Re: [PATCH v1 2/3] zinc: Introduce minimal cryptography library

"Jason A. Donenfeld" <Jason@xxxxxxxxx> · Wed, 15 Aug 2018 23:31:11 -0700

Hi Eric,

On Tue, Aug 14, 2018 at 2:12 PM Eric Biggers <ebiggers@xxxxxxxxxx> wrote:
> On ARM Cortex-A7, OpenSSL's ChaCha20 implementation is 13.9 cpb (cycles per
> byte), whereas Linux's is faster: 11.9 cpb.
>
> The reason Linux's ChaCha20 NEON implementation is faster than OpenSSL's
>
> I understand there are tradeoffs, and different implementations can be faster on
> different CPUs.
>
> So if your proposal goes in, I'd likely need to write a patch
> to get the old performance back, at least on Cortex-A7...
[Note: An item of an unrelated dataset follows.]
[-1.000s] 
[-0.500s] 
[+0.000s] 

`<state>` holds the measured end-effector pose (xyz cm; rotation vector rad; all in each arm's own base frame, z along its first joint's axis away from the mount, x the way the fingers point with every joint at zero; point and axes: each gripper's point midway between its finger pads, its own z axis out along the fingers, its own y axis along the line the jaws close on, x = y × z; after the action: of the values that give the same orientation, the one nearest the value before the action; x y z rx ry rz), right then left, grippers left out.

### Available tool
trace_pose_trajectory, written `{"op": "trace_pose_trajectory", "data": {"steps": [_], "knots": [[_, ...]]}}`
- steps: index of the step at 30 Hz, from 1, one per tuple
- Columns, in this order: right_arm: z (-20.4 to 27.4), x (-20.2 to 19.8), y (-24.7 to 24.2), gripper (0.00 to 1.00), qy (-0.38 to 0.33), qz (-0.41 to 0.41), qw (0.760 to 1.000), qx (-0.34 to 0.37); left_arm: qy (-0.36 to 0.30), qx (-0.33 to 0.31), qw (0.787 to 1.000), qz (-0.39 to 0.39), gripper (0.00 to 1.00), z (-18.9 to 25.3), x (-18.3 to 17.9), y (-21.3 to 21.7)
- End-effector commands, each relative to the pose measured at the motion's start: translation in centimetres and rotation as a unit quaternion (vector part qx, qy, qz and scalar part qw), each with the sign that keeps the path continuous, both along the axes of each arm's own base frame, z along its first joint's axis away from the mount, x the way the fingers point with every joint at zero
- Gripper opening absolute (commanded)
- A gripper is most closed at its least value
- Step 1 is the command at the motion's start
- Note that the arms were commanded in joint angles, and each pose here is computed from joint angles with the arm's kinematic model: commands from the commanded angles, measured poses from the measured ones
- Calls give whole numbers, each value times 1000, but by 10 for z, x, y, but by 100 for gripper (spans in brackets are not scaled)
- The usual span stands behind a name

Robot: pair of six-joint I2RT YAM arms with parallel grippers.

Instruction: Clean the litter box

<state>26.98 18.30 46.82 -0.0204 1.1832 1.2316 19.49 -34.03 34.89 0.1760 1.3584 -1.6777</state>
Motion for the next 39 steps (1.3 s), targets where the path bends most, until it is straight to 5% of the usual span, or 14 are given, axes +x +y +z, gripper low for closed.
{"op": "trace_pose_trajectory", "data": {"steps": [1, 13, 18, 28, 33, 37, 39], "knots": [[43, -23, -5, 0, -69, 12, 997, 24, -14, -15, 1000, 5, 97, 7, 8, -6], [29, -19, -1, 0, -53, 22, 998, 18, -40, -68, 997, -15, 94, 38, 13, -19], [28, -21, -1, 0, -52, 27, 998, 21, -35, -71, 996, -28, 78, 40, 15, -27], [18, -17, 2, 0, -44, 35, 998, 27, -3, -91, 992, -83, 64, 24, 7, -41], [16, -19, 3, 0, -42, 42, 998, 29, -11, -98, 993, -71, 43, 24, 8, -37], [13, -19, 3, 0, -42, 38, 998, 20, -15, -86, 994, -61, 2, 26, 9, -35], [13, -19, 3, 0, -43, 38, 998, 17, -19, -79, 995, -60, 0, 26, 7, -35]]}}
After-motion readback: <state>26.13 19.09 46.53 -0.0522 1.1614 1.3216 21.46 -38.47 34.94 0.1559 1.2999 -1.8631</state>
Yes, absolutely. Different CPUs behave differently indeed, but if you
have improvements for hardware that matters to you, we should
certainly incorporate these, and also loop Andy Polyakov in (I've
added him to the CC for the WIP v2). ChaCha is generally pretty
obvious, but for big integer algorithms -- like Poly1305 and
Curve25519 -- I think it's all the more important to involve Andy and
the rest of the world in general, so that Linux benefits from bug
research and fuzzing in places that are typically and classically
prone to nasty issues. In other words, let's definitely incorporate
your improvements after the patchset goes in, and at the same time
we'll try to bring Andy and others into the fold, where our
improvements can generally track each others.

> Also, I don't know whether Andy P. considered the 4xNEON implementation
> technique.  It could even be fastest on other ARM CPUs too, I don't know.

After v2, when he's CC'd in, let's plan to start discussing this with him.

Jason